Au niveau organisationnel, la généralisation de la surcharge de travail montre qu’il est de plus en plus normal pour un employeur de ne pas respecter le contrat de travail qu’il a signé. L’idée est que le travail doit être fait, peu importe qu’on ait ou non le personnel et les outils nécessaires. La «faute» liée à ce qui n’est pas accompli est vue comme celle des employés qui ne sont pas assez performants plutôt que comme celle de l’employeur qui abuse de son personnel. Dans ce cadre, dire non c’est être fautif, car on devrait être capable de faire tout ce qu’on nous demande. C’est l’esprit même de la culture de performance (voir Le mythe de la performance et  Plus de performance ou plus de... compétence?, qui reporte sur le dos des individus le surplus de travail lié au manque de ressources.

 

Au niveau individuel, on peut avoir des difficultés à bien prioriser et planifier le travail en s’en tenant à ce qui sert vraiment à l’atteinte des objectifs, ce qui permet de déterminer «ce qu’on a à faire». Par exemple, pour Nicole, en train de peaufiner un soir à 22 h les couleurs du PowerPoint qu’elle utilisera le lendemain dans son cours en soins infirmiers, cela signifie qu’elle s'impose de faire des choses inutiles à la poursuite de son objectif, qui est que les étudiants apprennent des choses qui leur seront utiles. La couleur de fond du PowerPoint, déjà correcte, ne contribue en rien à cet objectif. Chercher dans toutes les couleurs possibles ce qui pourrait être «mieux» ne fait pas partie de «ce qu’elle a à faire». Quand le travail est déjà bien fait, faire mieux ou faire plus ne fait pas partie de ce qu’on a à faire. Beaucoup de gens ont du mal à penser en fonction de l’atteinte des objectifs et à s’arrêter une fois que c’est fait ( voir Comment savoir où s'arrêter).
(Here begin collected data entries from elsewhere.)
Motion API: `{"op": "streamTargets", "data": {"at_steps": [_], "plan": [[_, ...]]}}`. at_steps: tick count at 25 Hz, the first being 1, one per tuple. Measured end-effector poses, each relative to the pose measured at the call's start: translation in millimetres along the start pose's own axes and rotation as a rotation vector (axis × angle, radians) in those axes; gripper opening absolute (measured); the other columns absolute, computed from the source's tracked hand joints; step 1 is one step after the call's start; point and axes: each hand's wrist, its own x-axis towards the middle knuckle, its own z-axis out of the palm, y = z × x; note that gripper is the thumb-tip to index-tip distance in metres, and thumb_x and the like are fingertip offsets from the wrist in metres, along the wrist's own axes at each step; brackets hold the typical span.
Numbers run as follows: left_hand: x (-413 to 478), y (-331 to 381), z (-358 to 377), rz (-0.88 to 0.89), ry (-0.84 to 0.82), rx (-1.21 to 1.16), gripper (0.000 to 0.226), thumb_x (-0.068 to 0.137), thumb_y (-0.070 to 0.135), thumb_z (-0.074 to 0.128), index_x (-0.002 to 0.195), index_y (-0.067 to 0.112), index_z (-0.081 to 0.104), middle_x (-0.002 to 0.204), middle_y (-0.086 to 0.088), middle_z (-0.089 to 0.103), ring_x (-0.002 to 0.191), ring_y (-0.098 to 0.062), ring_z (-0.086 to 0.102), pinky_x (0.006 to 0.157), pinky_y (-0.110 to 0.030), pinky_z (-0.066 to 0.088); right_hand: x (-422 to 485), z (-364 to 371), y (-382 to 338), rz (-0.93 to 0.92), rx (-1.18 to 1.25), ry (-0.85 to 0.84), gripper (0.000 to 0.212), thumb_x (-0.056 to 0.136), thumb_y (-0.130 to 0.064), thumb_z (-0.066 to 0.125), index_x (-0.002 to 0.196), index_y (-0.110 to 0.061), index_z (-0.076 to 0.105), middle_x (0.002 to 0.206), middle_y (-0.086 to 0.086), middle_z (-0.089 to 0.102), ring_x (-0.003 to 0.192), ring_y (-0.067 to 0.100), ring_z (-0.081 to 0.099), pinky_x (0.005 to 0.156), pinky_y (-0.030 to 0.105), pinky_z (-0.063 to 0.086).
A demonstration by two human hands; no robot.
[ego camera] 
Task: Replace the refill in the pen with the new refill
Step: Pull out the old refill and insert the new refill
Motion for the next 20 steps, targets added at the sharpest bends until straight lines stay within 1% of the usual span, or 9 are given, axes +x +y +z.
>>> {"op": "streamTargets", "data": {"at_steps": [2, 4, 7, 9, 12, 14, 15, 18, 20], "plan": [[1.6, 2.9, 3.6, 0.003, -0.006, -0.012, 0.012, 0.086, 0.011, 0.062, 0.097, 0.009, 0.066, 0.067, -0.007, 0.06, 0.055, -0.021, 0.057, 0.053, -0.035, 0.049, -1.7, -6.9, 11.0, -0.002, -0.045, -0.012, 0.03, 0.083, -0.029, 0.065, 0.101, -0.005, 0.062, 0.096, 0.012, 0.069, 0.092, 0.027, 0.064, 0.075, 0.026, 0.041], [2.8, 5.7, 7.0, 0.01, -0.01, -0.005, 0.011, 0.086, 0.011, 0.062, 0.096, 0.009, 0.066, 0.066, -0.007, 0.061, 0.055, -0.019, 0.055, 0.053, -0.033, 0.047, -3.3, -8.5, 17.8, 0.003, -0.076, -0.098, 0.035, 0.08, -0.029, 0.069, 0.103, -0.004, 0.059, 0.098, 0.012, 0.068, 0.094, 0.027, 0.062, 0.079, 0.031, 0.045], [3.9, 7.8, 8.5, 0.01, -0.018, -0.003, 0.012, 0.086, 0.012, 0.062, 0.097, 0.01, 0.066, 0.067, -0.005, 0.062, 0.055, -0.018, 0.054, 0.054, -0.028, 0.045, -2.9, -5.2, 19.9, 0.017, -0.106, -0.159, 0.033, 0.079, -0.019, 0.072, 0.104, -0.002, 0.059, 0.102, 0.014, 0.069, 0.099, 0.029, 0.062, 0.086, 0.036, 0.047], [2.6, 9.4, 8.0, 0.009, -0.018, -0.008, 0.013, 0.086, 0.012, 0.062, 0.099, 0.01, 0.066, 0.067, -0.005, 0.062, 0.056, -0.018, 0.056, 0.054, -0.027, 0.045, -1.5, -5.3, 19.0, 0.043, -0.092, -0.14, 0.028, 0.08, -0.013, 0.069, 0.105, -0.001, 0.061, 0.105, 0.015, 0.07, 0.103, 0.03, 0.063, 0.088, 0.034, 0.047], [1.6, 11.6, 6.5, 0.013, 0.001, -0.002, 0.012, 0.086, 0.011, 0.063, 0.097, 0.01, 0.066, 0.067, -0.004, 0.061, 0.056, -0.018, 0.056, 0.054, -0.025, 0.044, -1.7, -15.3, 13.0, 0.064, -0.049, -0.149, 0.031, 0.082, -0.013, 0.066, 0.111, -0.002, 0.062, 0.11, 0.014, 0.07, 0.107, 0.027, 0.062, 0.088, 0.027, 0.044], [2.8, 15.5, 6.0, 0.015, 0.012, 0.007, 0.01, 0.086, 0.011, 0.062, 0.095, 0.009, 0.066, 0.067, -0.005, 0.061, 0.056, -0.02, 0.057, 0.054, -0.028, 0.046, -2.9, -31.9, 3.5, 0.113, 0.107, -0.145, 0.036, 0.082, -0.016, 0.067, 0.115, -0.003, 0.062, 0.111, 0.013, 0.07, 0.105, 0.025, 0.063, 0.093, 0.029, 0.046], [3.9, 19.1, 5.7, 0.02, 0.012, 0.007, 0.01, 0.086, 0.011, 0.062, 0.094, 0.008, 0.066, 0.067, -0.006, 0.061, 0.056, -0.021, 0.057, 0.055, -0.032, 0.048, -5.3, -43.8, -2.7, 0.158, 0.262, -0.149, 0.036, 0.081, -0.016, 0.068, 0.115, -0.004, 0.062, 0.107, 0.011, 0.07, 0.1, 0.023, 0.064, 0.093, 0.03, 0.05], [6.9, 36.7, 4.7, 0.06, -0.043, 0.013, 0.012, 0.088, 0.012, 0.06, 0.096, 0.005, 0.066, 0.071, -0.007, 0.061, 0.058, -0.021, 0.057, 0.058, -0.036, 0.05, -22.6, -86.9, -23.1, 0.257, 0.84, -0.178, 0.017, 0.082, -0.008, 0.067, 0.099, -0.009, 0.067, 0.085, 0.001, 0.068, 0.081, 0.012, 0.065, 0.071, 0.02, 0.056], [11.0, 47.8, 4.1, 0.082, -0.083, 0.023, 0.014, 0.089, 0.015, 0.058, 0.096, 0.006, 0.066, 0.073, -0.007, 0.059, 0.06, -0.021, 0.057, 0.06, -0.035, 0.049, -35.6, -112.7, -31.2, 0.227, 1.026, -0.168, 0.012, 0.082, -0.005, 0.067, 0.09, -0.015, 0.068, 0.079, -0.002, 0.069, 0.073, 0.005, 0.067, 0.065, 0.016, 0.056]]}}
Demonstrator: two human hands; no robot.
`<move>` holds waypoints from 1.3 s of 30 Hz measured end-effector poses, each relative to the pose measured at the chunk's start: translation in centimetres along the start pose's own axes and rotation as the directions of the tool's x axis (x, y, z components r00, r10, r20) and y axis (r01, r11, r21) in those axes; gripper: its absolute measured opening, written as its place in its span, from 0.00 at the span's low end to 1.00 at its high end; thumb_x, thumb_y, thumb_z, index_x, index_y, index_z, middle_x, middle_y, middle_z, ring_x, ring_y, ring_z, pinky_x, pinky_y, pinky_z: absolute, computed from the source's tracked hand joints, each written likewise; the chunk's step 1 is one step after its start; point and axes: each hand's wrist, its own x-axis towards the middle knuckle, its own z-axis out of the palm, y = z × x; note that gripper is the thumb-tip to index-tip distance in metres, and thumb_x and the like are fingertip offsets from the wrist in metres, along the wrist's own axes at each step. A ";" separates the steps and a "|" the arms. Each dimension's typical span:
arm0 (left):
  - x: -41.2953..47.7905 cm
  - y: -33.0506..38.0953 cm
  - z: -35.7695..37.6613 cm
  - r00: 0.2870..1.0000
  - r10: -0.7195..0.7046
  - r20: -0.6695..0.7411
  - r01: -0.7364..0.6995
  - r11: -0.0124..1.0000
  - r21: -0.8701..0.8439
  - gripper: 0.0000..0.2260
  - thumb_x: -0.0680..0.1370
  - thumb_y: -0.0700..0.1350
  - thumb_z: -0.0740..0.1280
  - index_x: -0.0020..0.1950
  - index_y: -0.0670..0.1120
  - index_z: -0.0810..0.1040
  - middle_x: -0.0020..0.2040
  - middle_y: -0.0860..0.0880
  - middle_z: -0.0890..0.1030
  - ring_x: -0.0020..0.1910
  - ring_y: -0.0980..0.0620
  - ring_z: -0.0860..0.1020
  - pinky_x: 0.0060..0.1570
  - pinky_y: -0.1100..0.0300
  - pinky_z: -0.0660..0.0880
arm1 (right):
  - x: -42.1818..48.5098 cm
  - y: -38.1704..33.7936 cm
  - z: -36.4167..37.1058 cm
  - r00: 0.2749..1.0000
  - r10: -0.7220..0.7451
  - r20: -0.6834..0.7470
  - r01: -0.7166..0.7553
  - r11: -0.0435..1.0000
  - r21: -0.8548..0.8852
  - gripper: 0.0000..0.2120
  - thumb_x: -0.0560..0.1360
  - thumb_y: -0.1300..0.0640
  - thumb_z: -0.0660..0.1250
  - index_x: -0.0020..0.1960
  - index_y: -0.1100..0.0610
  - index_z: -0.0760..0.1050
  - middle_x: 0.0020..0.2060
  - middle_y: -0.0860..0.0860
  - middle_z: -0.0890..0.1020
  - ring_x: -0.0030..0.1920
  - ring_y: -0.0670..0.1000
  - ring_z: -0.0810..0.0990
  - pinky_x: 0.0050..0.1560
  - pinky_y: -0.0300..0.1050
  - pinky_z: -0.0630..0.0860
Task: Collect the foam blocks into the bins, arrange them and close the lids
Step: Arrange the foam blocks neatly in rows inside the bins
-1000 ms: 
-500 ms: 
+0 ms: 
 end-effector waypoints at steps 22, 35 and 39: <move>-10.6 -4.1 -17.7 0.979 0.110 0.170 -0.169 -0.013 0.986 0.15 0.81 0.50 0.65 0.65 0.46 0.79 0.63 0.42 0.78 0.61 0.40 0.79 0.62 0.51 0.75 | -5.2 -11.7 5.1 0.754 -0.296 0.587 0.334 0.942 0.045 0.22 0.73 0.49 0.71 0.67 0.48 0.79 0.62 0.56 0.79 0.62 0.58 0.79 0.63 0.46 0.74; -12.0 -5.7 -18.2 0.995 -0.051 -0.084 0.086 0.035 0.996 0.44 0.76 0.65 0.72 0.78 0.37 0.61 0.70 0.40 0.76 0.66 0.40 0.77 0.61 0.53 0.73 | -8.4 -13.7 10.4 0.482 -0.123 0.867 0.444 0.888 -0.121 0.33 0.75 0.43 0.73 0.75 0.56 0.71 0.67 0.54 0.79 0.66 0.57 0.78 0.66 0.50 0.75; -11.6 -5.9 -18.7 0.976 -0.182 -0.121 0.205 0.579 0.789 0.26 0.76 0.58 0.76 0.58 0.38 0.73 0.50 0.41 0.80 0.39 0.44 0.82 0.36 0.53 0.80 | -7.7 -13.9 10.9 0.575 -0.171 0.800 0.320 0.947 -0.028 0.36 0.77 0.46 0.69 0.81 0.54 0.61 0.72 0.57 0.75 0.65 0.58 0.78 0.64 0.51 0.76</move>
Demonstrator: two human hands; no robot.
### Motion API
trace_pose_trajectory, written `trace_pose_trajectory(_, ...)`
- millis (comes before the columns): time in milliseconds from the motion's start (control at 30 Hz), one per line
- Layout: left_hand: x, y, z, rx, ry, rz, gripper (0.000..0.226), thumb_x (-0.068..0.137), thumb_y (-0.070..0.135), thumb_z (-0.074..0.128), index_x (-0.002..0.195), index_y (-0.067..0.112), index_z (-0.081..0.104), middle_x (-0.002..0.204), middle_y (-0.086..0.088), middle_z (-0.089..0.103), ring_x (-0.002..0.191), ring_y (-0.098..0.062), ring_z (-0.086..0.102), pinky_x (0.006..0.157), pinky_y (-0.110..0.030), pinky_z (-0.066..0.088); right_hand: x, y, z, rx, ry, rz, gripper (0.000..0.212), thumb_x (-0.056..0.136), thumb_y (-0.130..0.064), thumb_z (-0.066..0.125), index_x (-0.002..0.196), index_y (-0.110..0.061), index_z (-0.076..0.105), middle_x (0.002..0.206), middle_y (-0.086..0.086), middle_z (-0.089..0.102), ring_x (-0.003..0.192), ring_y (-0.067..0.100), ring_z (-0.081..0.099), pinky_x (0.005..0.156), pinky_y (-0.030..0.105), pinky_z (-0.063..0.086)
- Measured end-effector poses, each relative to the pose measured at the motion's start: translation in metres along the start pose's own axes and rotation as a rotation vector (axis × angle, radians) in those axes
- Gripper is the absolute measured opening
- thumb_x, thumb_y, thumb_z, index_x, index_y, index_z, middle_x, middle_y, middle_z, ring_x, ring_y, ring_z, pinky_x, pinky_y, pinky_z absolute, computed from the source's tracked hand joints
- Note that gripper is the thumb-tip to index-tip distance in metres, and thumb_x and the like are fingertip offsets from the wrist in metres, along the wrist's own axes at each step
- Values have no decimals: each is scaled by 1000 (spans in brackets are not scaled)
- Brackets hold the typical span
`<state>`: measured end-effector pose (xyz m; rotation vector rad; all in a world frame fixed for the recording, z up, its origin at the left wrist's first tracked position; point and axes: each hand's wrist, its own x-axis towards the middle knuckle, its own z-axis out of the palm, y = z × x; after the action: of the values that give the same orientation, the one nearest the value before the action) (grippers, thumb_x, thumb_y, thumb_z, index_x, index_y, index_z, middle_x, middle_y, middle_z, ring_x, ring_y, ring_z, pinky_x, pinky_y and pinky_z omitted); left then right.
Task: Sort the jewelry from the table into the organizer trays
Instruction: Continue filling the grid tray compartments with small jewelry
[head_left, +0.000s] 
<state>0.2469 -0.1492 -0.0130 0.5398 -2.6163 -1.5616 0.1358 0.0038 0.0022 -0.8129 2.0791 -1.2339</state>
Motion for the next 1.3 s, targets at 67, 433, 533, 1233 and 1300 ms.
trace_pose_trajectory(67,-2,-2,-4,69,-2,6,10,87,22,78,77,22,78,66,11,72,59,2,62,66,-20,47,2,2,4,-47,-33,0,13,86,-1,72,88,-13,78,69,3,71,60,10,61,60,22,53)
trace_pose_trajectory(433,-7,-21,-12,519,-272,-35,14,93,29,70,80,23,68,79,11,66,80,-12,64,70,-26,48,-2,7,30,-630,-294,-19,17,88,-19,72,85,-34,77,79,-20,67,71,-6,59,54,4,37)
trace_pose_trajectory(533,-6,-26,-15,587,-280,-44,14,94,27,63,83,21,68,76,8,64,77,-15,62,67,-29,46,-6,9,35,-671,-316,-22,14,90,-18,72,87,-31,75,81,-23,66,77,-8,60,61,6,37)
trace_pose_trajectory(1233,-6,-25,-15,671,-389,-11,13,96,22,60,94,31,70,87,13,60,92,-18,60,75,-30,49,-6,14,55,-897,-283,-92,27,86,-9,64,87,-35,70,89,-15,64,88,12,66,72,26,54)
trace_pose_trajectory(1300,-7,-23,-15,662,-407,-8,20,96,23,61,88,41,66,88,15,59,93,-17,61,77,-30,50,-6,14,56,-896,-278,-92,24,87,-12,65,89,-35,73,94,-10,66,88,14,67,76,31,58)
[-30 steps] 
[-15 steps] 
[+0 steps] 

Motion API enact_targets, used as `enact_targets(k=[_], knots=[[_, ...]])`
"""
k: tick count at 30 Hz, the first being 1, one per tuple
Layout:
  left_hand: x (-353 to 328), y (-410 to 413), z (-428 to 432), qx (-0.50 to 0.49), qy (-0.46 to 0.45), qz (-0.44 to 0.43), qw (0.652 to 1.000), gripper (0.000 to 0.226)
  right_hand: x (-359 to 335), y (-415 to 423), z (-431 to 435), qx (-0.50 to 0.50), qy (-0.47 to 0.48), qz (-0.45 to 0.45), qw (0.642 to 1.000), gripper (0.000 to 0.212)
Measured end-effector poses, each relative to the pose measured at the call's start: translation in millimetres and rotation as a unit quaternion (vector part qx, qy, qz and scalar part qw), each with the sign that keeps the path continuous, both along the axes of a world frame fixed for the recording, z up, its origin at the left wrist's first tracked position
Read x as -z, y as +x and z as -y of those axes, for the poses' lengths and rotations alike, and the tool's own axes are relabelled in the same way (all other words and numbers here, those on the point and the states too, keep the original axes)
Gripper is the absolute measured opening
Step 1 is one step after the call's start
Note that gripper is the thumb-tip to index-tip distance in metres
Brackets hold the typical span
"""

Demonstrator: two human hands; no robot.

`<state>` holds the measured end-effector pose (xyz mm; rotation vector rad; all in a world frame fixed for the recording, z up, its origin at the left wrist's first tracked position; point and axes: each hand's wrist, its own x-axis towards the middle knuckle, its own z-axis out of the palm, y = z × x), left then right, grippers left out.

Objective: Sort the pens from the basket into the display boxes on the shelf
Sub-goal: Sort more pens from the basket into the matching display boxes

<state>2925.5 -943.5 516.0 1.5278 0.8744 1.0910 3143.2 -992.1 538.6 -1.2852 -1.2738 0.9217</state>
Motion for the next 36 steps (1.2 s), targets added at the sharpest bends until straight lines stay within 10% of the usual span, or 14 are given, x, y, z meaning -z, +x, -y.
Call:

Pour Martin, qui répond à son patron sur son cellulaire un jeudi matin alors qu’il a réservé ce temps pour aller au gym après avoir travaillé les mardi et mercredi soirs précédents, cela signifie qu’il reste disponible pour le travail malgré qu’il ait atteint ses objectifs. Répondre à son patron à ce moment-là ne fait pas partie de «ce qu’il a à faire». Il peut faire son entraînement la tête tranquille et prendre le message plus tard, quand il reprendra le travail.

 

Déterminer «ce que j’ai à faire» et «le temps que je consacre au travail» ainsi que savoir quand s’arrêter constituent donc des démarches primordiales pour qui veut conserver un bon équilibre de vie. Dans un contexte de généralisation de la surcharge de travail, ces habiletés peuvent permettre de rester honnête tout en opposant une saine résistance aux abus. Prioriser et planifier constituent de bons moyens de travailler en respectant son contrat tout en disant non à ce qui dépasse le cadre de ses responsabilités.